Repsol may spend $10 billion on assets after stake sale
BY EMMA ROSS-THOMAS and TIMOTHY COULTER
MADRID, Spain (Bloomberg) -- Repsol SA is willing to spend as much as $10 billion acquiring assets in Canada, the U.S. or northern Europe as it plans to sell its $7-billion stake in Gas Natural SDG SA, chairman Antonio Brufau said.
Spain’s largest oil producer is considering buying unconventional oil and gas assets in North America with the eventual proceeds, and it may make two or three smaller acquisitions rather than one large one, he said in an interview. Brufau said he’s not interested in oil sands.
Repsol, whose debt is rated one step above junk at the three main rating companies, could borrow to top up the proceeds from its 30 percent Gas Natural stake or buy a company that has debt with an enterprise value of as much as $10 billion, Brufau said.

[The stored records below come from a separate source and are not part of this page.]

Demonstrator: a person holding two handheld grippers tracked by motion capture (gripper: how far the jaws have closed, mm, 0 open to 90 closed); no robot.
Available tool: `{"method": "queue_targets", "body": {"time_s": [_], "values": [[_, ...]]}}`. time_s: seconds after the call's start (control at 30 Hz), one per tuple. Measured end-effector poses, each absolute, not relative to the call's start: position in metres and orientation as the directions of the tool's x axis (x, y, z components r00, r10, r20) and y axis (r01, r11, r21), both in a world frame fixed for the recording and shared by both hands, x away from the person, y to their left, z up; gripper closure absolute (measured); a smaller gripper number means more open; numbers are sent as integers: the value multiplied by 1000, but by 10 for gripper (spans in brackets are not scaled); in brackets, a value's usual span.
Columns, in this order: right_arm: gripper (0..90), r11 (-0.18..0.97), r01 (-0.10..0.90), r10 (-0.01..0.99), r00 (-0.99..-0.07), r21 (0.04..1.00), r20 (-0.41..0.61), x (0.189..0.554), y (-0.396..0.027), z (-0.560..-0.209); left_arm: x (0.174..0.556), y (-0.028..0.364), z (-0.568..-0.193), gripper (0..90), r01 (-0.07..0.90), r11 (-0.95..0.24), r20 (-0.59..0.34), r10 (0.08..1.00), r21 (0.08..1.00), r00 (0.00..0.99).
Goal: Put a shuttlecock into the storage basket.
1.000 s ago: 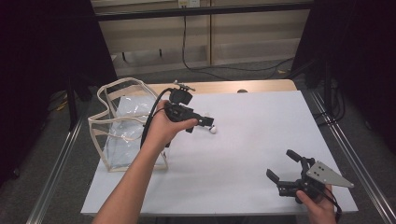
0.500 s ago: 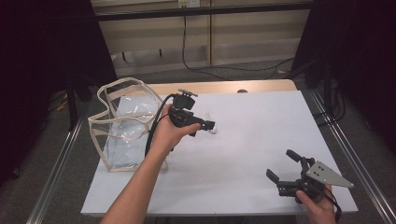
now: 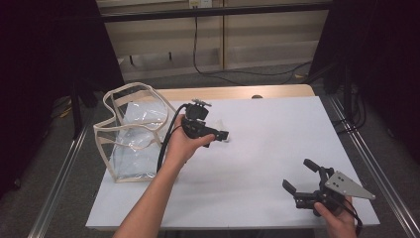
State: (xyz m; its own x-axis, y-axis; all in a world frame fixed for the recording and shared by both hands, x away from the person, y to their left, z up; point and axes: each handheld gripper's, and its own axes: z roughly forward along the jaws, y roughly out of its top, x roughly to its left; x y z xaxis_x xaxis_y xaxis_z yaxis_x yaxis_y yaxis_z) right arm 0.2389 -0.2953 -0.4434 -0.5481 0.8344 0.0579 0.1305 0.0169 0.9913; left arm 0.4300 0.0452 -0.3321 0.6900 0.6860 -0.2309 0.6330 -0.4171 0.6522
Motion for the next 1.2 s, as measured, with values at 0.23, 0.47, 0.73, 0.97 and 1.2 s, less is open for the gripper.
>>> {"method": "queue_targets", "body": {"time_s": [0.23,0.47,0.73,0.97,1.2], "values": [[7,15,134,835,-547,991,61,240,-295,-444,430,41,-342,77,642,-414,-237,690,645,684],[7,16,135,834,-548,991,61,239,-295,-444,429,38,-347,77,639,-417,-233,690,647,686],[7,18,135,833,-550,991,60,240,-295,-444,429,38,-352,77,640,-421,-226,695,643,683],[7,15,136,833,-550,991,63,240,-294,-444,428,36,-357,77,647,-416,-222,705,639,673],[7,16,135,833,-551,991,61,240,-294,-444,429,36,-362,77,651,-416,-207,720,635,662]]}}
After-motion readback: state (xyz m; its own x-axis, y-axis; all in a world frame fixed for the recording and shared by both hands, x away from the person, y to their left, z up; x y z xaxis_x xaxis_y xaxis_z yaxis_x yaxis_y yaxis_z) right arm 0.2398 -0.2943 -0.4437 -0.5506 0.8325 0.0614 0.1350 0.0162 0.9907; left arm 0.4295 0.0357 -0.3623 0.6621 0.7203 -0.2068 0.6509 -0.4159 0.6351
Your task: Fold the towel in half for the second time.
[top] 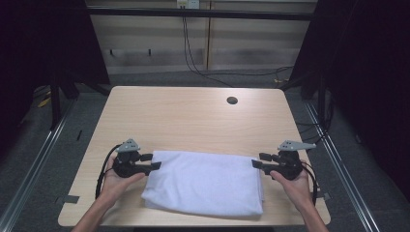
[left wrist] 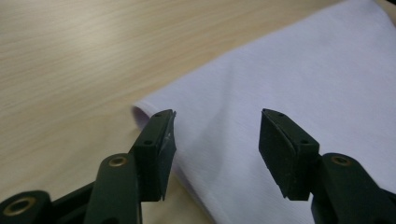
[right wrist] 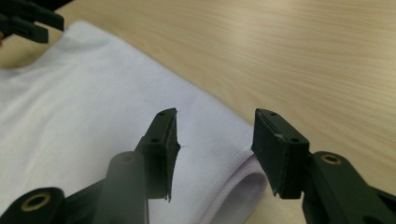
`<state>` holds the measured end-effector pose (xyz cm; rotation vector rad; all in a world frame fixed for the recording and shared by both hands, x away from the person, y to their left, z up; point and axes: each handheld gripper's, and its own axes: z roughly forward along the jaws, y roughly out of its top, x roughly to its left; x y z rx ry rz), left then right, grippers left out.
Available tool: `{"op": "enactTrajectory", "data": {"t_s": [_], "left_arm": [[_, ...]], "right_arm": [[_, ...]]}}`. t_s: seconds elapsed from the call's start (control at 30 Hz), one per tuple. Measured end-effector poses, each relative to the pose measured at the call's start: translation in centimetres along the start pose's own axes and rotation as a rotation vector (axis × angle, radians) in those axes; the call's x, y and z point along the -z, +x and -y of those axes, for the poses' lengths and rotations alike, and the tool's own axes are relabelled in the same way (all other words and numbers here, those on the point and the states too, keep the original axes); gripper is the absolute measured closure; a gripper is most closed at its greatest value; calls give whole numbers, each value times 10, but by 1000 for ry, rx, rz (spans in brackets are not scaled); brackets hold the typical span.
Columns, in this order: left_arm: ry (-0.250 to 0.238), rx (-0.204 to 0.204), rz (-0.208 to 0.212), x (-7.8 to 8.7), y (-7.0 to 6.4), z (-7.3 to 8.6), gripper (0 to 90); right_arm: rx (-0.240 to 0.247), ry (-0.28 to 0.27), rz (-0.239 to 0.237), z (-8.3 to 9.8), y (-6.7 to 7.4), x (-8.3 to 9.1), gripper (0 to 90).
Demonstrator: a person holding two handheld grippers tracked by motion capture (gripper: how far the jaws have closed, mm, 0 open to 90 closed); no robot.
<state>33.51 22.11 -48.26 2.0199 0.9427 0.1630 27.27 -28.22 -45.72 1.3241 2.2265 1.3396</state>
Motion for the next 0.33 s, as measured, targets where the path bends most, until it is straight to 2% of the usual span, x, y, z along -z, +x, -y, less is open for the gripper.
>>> {"op": "enactTrajectory", "data": {"t_s": [0.03,0.07,0.17,0.2,0.23,0.27,0.3,0.33], "left_arm": [[-3,39,-27,0,6,2,416],[-1,57,-45,1,10,4,373],[-36,82,-47,11,16,9,357],[-51,96,-49,14,18,11,349],[-61,111,-62,17,19,14,339],[-67,128,-69,18,21,16,327],[-58,128,-73,19,22,17,322],[-58,128,-73,19,22,17,312]], "right_arm": [[-7,-8,25,1,-4,-1,463],[-9,-5,48,3,-7,-1,441],[-16,15,105,10,-13,-1,371],[-29,19,118,12,-15,0,316],[-41,19,151,14,-17,1,253],[-43,29,172,15,-19,2,264],[-40,45,185,16,-21,4,297],[-46,45,201,19,-23,6,273]]}}
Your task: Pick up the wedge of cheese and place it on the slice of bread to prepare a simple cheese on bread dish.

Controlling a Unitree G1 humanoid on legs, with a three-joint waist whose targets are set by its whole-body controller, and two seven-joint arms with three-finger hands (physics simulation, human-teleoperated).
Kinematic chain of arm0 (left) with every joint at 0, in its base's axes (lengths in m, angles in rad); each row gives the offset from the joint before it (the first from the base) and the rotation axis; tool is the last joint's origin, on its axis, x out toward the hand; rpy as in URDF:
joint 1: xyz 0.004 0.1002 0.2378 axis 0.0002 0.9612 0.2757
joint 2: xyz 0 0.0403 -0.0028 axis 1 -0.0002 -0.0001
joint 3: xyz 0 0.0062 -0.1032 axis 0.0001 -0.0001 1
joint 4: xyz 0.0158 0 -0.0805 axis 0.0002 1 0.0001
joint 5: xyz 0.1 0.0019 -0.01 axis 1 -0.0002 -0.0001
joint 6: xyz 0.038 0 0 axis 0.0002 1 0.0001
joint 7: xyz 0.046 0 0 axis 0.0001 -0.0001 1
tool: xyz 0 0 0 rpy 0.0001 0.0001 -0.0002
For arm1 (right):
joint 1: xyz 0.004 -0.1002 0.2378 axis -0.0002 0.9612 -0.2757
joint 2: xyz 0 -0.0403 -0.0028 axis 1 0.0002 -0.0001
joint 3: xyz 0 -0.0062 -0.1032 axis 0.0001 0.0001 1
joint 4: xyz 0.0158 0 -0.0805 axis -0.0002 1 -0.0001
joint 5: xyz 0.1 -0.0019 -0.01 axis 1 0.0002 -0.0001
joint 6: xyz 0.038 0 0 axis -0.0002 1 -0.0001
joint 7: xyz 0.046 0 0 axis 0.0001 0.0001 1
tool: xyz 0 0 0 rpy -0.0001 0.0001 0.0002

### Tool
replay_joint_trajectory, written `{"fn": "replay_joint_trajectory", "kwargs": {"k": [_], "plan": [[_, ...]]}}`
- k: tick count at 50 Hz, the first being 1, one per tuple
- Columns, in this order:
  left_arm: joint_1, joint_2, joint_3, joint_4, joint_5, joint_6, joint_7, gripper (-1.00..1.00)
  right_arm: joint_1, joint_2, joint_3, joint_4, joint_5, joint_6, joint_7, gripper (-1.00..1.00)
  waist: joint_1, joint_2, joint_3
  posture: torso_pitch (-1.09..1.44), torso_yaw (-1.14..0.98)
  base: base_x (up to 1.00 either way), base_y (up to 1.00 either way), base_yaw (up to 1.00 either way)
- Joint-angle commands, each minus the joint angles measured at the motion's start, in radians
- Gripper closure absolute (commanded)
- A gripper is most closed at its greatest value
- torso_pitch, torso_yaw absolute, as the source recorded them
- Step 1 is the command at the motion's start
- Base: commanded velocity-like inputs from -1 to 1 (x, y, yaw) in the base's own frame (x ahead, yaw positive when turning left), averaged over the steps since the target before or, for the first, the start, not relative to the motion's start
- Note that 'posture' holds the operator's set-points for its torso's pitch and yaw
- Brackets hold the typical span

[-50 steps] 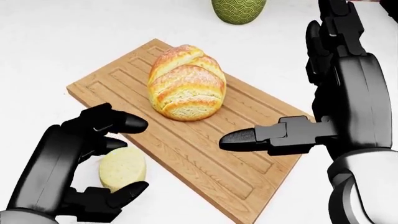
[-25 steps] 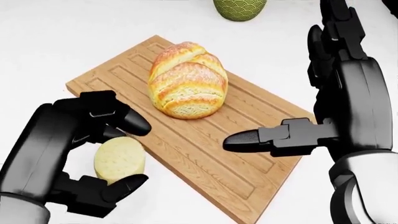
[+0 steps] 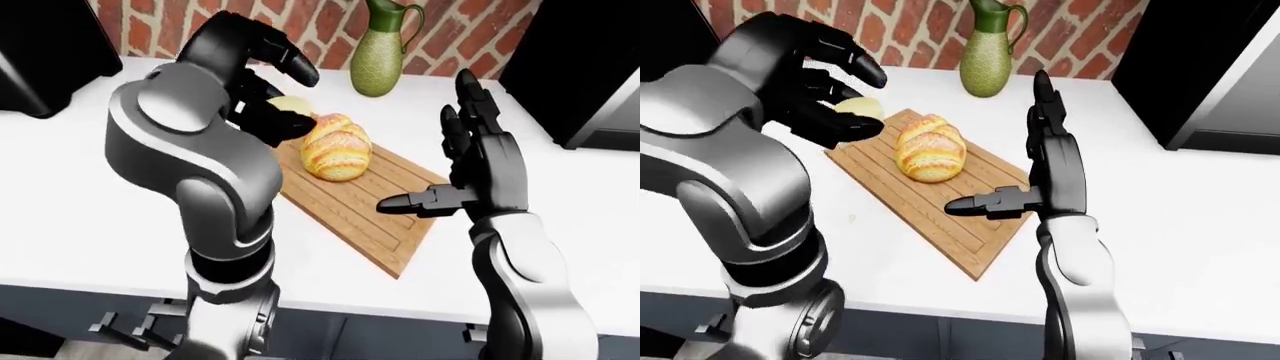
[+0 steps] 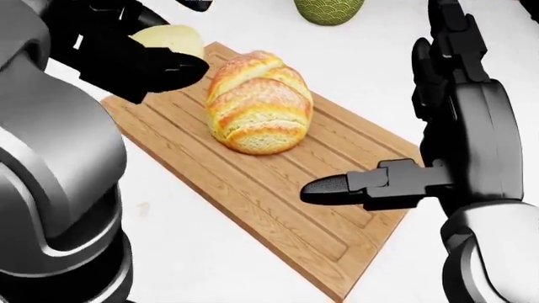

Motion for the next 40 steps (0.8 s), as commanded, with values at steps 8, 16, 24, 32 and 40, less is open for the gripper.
{"fn": "replay_joint_trajectory", "kwargs": {"k": [8,16,24,32,40], "plan": [[-0.174,0.056,-0.012,0.209,-0.290,0.057,0.247,0.33,-0.012,-0.006,-0.018,-0.012,0.008,-0.057,-0.001,-1.00,-0.003,0.001,-0.025,0.00,0.00,0.00,0.00,0.00],[-0.219,0.066,-0.046,0.301,-0.406,0.067,0.348,0.33,0.002,-0.011,-0.030,-0.006,0.021,-0.074,-0.003,-1.00,-0.003,0.000,-0.026,0.00,0.00,0.00,0.00,0.00],[-0.251,0.053,-0.045,0.413,-0.494,0.032,0.458,0.34,0.003,-0.012,-0.026,-0.004,0.023,-0.075,-0.009,-1.00,-0.005,-0.001,-0.026,0.00,0.00,0.00,0.00,0.00],[-0.269,0.043,-0.044,0.492,-0.605,-0.001,0.578,0.34,0.014,-0.016,-0.036,0.006,0.030,-0.092,-0.008,-1.00,-0.005,-0.003,-0.028,0.00,0.00,0.00,0.00,0.00],[-0.270,0.040,-0.048,0.556,-0.687,-0.032,0.658,0.33,0.004,-0.020,-0.035,-0.003,0.031,-0.075,-0.009,-1.00,-0.005,-0.002,-0.029,0.00,0.00,0.00,0.00,0.00]]}}
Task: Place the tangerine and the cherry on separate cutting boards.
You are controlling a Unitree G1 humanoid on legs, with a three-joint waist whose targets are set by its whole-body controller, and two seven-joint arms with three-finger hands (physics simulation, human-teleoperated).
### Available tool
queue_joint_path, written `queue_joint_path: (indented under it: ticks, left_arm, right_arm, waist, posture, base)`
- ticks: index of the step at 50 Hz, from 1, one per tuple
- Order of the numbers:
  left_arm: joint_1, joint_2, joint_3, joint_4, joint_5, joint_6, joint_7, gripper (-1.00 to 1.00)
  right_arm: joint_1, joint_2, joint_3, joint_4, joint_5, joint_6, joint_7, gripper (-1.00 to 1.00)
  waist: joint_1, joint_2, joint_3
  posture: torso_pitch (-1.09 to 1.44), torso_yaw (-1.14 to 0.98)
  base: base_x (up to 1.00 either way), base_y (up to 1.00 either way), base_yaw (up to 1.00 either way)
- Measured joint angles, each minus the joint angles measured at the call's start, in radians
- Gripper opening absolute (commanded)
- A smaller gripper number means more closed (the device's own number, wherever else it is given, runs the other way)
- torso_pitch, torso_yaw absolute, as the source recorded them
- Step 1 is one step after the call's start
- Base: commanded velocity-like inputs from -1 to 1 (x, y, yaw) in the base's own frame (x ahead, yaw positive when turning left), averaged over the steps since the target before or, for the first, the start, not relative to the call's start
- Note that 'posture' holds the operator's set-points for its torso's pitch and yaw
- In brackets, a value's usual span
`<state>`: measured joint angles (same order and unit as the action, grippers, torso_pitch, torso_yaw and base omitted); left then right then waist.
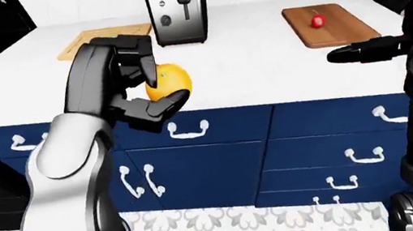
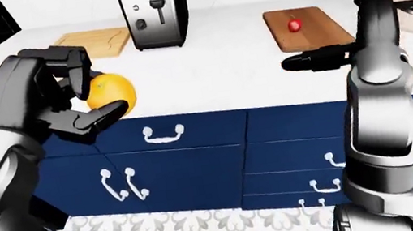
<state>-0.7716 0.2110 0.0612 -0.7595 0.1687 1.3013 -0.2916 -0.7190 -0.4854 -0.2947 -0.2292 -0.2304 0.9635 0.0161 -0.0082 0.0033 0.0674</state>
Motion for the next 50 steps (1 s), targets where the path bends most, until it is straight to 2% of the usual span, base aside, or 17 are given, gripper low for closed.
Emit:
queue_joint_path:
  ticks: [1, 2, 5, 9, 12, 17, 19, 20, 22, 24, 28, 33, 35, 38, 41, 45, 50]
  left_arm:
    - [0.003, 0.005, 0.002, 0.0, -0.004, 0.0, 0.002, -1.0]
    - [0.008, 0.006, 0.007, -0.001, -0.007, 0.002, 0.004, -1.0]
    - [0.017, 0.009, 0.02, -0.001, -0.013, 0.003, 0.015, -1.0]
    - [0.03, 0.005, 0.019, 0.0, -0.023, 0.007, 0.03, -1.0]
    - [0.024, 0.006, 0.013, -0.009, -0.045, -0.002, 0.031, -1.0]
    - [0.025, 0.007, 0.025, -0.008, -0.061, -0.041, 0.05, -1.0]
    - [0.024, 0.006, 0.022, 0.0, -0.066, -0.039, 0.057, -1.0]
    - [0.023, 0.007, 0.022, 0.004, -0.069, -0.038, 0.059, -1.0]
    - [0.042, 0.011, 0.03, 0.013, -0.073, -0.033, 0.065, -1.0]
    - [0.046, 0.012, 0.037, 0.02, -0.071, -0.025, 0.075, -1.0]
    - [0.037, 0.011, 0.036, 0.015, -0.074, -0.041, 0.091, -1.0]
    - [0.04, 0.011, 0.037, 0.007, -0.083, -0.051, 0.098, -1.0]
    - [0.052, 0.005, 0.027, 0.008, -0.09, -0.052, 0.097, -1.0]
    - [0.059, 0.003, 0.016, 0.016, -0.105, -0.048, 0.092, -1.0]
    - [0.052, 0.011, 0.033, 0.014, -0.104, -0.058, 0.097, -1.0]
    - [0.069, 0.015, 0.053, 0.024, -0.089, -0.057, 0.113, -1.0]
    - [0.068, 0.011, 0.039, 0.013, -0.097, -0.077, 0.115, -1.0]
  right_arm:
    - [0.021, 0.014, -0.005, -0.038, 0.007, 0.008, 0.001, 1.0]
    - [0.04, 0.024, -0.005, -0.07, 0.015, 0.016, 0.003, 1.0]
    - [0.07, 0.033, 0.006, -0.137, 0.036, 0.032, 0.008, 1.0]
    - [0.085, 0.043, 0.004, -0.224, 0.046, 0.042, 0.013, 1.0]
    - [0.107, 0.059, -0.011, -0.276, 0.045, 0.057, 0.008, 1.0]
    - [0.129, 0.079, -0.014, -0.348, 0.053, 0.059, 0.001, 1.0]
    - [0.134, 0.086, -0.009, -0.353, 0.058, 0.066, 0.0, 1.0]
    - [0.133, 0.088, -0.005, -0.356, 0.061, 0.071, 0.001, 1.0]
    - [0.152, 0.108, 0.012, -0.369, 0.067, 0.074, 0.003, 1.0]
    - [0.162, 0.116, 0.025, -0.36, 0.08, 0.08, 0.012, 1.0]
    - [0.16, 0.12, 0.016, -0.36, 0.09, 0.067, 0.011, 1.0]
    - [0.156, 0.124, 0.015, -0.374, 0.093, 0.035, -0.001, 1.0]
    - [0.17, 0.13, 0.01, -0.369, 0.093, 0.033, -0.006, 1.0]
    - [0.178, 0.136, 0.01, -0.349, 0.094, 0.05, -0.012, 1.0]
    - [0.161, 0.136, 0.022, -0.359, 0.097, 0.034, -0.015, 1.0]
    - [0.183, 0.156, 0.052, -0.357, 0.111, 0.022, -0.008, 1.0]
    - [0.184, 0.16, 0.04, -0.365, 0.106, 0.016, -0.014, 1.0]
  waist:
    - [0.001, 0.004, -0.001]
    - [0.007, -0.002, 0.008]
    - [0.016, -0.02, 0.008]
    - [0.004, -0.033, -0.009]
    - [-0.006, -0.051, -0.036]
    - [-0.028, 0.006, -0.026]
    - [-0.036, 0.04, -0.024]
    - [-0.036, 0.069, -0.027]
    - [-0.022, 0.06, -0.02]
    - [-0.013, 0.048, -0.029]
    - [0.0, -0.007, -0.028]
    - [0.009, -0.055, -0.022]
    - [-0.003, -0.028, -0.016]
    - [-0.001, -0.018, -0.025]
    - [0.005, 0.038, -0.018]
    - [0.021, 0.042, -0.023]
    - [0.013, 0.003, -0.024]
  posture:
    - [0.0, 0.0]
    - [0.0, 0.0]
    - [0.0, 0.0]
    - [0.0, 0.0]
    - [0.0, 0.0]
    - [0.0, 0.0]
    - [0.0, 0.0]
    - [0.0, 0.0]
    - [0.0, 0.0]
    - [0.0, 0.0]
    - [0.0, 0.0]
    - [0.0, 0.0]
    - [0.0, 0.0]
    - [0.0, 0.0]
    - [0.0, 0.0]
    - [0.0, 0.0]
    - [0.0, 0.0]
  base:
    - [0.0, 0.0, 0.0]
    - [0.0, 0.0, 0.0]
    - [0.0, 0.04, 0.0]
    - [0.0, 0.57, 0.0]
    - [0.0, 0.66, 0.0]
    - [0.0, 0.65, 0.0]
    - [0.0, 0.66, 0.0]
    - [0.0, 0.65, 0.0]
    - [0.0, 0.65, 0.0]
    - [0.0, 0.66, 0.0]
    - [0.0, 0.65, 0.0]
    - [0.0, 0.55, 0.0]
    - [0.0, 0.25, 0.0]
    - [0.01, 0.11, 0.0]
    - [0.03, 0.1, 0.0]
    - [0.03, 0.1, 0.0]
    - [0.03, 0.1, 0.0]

“The target has to add value in terms of portfolio, risk, profitability and technology,” Brufau, 65, said yesterday in his office at the company’s headquarters in Madrid. “If we sell Gas Natural, it’s to grow.”
The company, a producer in Angola, Libya and Bolivia, is seeking to rebalance in favor of developed countries with legal stability, after its Argentine unit YPF was confiscated in 2012, Brufau said. Shares in Repsol, which faces public criticism from Petroleos Mexicanos, one of its biggest shareholders, have recovered their losses since the Argentine government took YPF without compensation.
The stock fell 3 cents to 18.495 euros a share in Madrid as of 9:03 a.m. It has gained 20 percent this year, beating the 4.2 percent gain of the 22-member Bloomberg Industries Integrated Oils index.
The company has said it’s considering disposing of the stake in Gas Natural, Spain’s largest gas utility, because Repsol’s sale of liquefied natural gas assets to Royal Dutch Shell Plc this year removed any strategic reason to own those shares. Repsol won’t sell to return cash to shareholders, Brufau said.
Brufau reiterated that the company, which has axed YPF from its name while not writing down its value on its books, is willing to reach a settlement with the government of President Cristina Fernandez. Still, Repsol’s investors would not accept a deal that meant reinvesting in Argentina, he said.
“We’re ready to discuss fair and real value,” he said. “It’s better to have cash today than a long term pledge.”
Repsol in June rejected an Argentine offer of compensation for its seized unit, including stakes in the Vaca Muerta shale deposit, and has filed a claim against Argentina at the arbitration arm of the World Bank.
The producer has also filed lawsuits against companies including Chevron Corp. after they agreed to invest in YPF projects Repsol says were illegally confiscated.